Everything from the first line of the material below through the line containing "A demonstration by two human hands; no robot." is to be printed exactly, and nothing more.
───── Dataset excerpts
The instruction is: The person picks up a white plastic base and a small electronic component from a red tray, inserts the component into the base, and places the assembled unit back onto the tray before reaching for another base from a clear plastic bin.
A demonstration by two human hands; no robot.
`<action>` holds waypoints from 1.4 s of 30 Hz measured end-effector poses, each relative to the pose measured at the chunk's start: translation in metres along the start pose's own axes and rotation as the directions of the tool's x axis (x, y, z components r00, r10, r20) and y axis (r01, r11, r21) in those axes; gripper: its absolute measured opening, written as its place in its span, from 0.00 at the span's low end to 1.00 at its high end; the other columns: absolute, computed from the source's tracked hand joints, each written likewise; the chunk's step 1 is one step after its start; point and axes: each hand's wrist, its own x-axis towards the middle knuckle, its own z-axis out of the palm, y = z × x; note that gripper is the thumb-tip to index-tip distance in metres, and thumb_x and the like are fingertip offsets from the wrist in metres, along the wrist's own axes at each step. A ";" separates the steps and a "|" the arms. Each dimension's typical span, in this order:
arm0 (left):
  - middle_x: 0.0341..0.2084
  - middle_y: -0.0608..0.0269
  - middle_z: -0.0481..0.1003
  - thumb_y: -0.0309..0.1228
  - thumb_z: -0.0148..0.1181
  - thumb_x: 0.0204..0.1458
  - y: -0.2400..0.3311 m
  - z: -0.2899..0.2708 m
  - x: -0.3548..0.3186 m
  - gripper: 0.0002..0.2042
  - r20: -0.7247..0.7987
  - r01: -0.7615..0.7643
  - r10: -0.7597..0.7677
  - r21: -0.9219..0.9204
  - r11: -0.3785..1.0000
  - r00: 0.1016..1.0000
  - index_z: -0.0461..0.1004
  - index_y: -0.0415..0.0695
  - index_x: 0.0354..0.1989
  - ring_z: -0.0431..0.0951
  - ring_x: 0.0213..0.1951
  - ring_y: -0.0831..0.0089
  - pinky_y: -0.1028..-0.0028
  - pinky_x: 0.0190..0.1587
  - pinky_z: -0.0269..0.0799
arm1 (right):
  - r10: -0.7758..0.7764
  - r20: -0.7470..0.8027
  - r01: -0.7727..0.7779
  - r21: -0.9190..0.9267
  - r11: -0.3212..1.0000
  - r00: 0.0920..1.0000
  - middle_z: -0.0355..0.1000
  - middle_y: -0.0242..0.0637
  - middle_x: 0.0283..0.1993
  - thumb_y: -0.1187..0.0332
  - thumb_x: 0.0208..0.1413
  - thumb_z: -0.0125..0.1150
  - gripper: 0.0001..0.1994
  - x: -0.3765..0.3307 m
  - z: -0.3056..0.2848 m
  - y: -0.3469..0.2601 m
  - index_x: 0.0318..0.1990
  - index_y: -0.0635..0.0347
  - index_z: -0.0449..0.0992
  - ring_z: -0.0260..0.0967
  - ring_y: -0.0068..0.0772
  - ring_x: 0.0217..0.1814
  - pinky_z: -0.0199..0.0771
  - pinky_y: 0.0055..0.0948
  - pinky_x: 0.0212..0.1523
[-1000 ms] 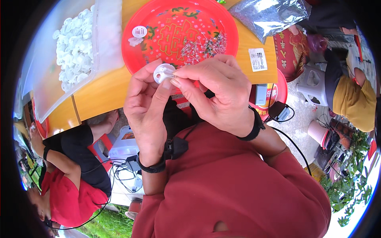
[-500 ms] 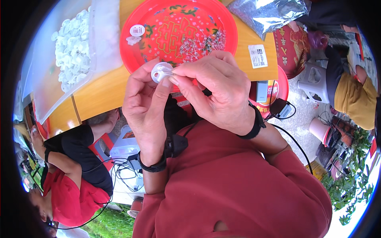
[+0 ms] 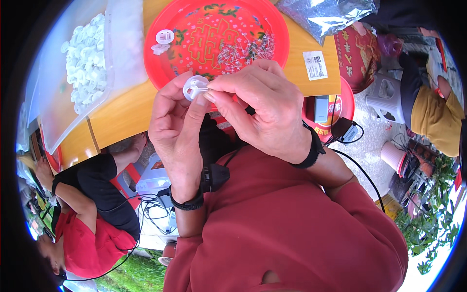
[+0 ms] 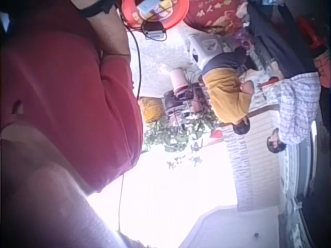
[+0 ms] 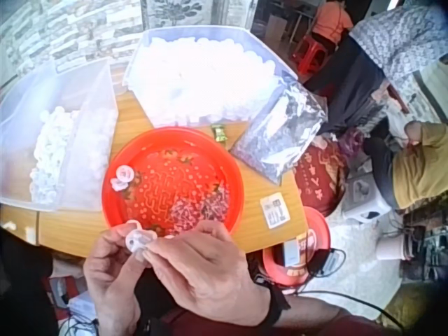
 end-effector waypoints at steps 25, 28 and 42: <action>0.39 0.62 0.76 0.20 0.63 0.52 -0.001 0.011 -0.007 0.17 -0.082 -0.144 0.196 0.420 0.896 0.977 0.71 0.36 0.50 0.77 0.39 0.79 0.78 0.41 0.75 | -0.055 -0.032 0.050 -0.124 0.991 0.998 0.68 0.29 0.23 0.74 0.45 0.65 0.06 -0.005 0.003 0.000 0.29 0.57 0.72 0.67 0.32 0.25 0.64 0.34 0.35; 0.38 0.62 0.76 0.20 0.63 0.52 0.000 0.010 -0.006 0.17 -0.070 -0.124 0.166 0.402 0.907 0.984 0.71 0.36 0.50 0.77 0.38 0.79 0.78 0.40 0.75 | 0.092 0.022 -0.091 -0.061 0.994 0.996 0.68 0.29 0.22 0.74 0.46 0.64 0.06 -0.005 -0.001 -0.002 0.29 0.56 0.72 0.67 0.33 0.24 0.63 0.34 0.36; 0.44 0.62 0.73 0.19 0.63 0.51 0.003 0.012 -0.014 0.17 -0.006 -0.105 0.116 0.368 0.924 0.993 0.71 0.36 0.51 0.75 0.44 0.76 0.76 0.45 0.74 | 0.331 0.287 -0.416 0.321 0.851 0.899 0.74 0.35 0.31 0.70 0.46 0.69 0.12 0.008 -0.026 0.003 0.38 0.61 0.77 0.72 0.31 0.29 0.70 0.31 0.33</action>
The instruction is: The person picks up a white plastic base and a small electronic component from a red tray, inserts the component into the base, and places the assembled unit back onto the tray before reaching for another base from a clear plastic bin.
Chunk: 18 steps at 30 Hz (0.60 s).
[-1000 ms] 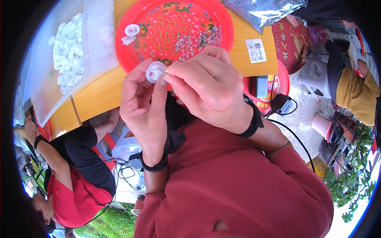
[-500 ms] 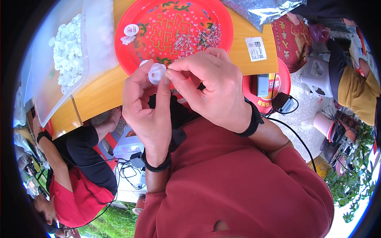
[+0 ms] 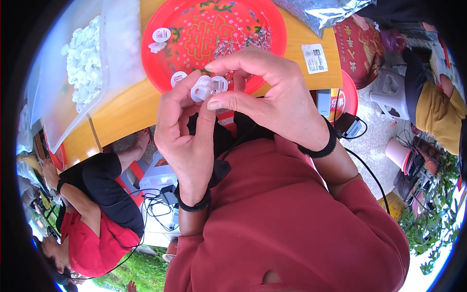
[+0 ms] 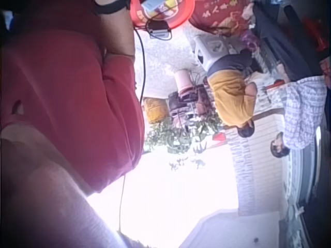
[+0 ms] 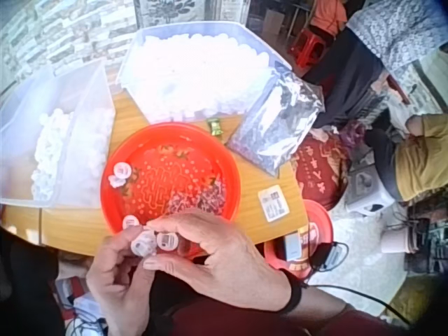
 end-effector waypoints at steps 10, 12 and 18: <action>0.41 0.62 0.74 0.17 0.63 0.50 0.002 0.004 -0.005 0.15 0.036 -0.067 0.070 -0.083 0.994 0.997 0.71 0.36 0.47 0.76 0.39 0.78 0.78 0.42 0.74 | 0.049 0.193 -0.079 0.151 0.985 0.980 0.76 0.33 0.32 0.69 0.50 0.68 0.13 0.001 -0.016 0.006 0.42 0.63 0.78 0.70 0.17 0.21 0.70 0.18 0.18; 0.40 0.61 0.74 0.16 0.63 0.49 0.001 0.004 -0.006 0.15 0.037 -0.095 0.097 -0.049 0.994 0.995 0.71 0.36 0.46 0.76 0.38 0.78 0.78 0.42 0.74 | 0.045 0.187 -0.080 0.184 0.980 0.981 0.76 0.33 0.32 0.69 0.50 0.68 0.13 0.000 -0.015 0.007 0.42 0.63 0.78 0.70 0.17 0.22 0.69 0.17 0.17; 0.40 0.61 0.75 0.15 0.63 0.48 -0.002 0.006 -0.007 0.15 0.013 -0.168 0.169 -0.012 0.986 0.986 0.72 0.36 0.46 0.77 0.38 0.77 0.77 0.41 0.75 | 0.017 0.168 -0.051 0.199 0.979 0.986 0.77 0.33 0.32 0.72 0.49 0.69 0.12 -0.003 -0.014 0.007 0.42 0.63 0.78 0.70 0.16 0.24 0.68 0.16 0.17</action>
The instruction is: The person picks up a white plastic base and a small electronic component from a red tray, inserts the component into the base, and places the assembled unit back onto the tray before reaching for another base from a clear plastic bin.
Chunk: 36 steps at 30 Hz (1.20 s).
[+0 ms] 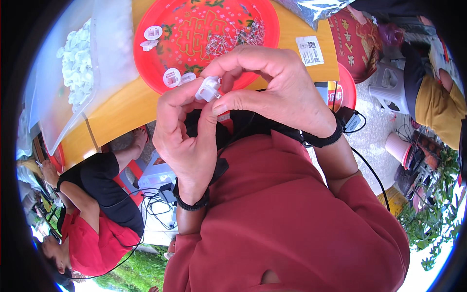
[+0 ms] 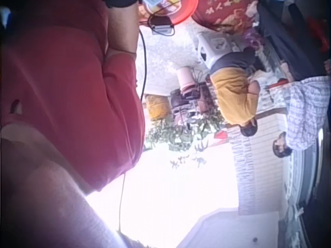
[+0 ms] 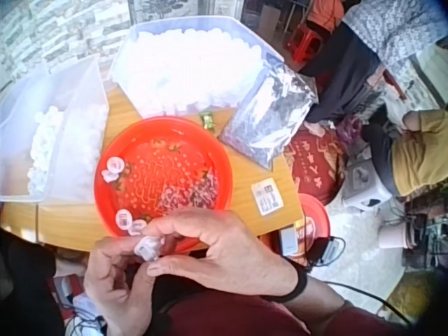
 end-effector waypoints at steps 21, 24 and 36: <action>0.35 0.56 0.78 0.12 0.62 0.43 -0.008 0.005 0.002 0.14 -0.050 -0.265 0.286 0.251 0.931 0.957 0.75 0.37 0.40 0.79 0.39 0.62 0.70 0.45 0.72 | -0.220 -0.152 0.196 -0.161 0.967 0.963 0.76 0.35 0.36 0.75 0.43 0.72 0.15 -0.010 0.013 0.010 0.41 0.63 0.77 0.74 0.26 0.33 0.74 0.24 0.37; 0.36 0.57 0.77 0.12 0.62 0.44 -0.006 0.001 0.001 0.14 -0.044 -0.266 0.285 0.243 0.933 0.957 0.75 0.37 0.40 0.78 0.40 0.64 0.71 0.45 0.72 | -0.250 -0.139 0.227 -0.159 0.961 0.958 0.77 0.37 0.39 0.77 0.42 0.72 0.17 -0.009 0.016 0.008 0.42 0.64 0.77 0.74 0.25 0.36 0.74 0.23 0.40; 0.36 0.59 0.76 0.11 0.61 0.43 -0.012 0.002 0.001 0.14 -0.068 -0.136 0.151 0.186 0.973 0.986 0.75 0.38 0.39 0.77 0.40 0.68 0.74 0.45 0.70 | -0.364 -0.174 0.308 -0.279 0.910 0.915 0.75 0.35 0.37 0.71 0.42 0.72 0.16 -0.010 0.019 0.021 0.40 0.60 0.76 0.74 0.34 0.36 0.75 0.27 0.34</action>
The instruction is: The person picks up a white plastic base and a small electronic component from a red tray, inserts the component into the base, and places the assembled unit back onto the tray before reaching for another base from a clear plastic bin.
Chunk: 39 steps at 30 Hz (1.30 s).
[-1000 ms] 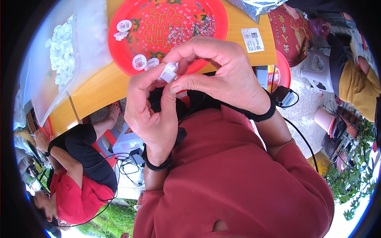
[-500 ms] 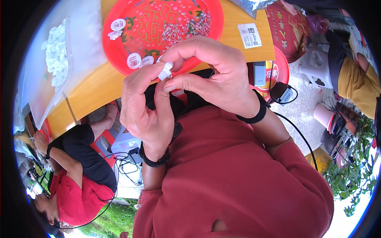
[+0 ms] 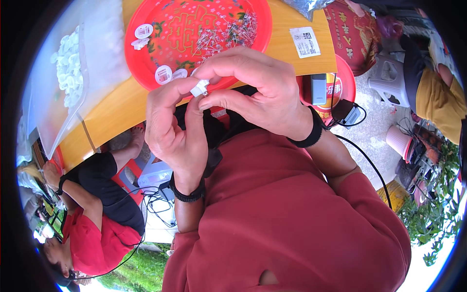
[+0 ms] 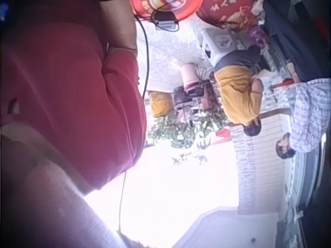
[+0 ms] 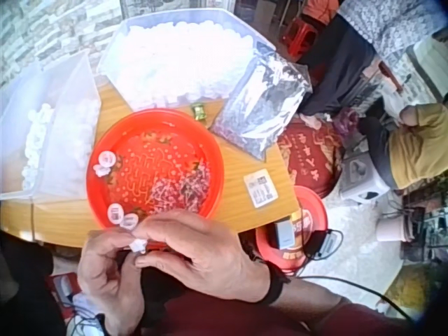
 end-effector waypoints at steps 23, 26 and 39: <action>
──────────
### Your response
The instruction is: The person picks up a white plastic base and a small electronic component from a red tray, inserts the component into the base, and places the assembled unit back onto the tray before reaching for another base from a clear plastic bin.
A demonstration by two human hands; no robot.

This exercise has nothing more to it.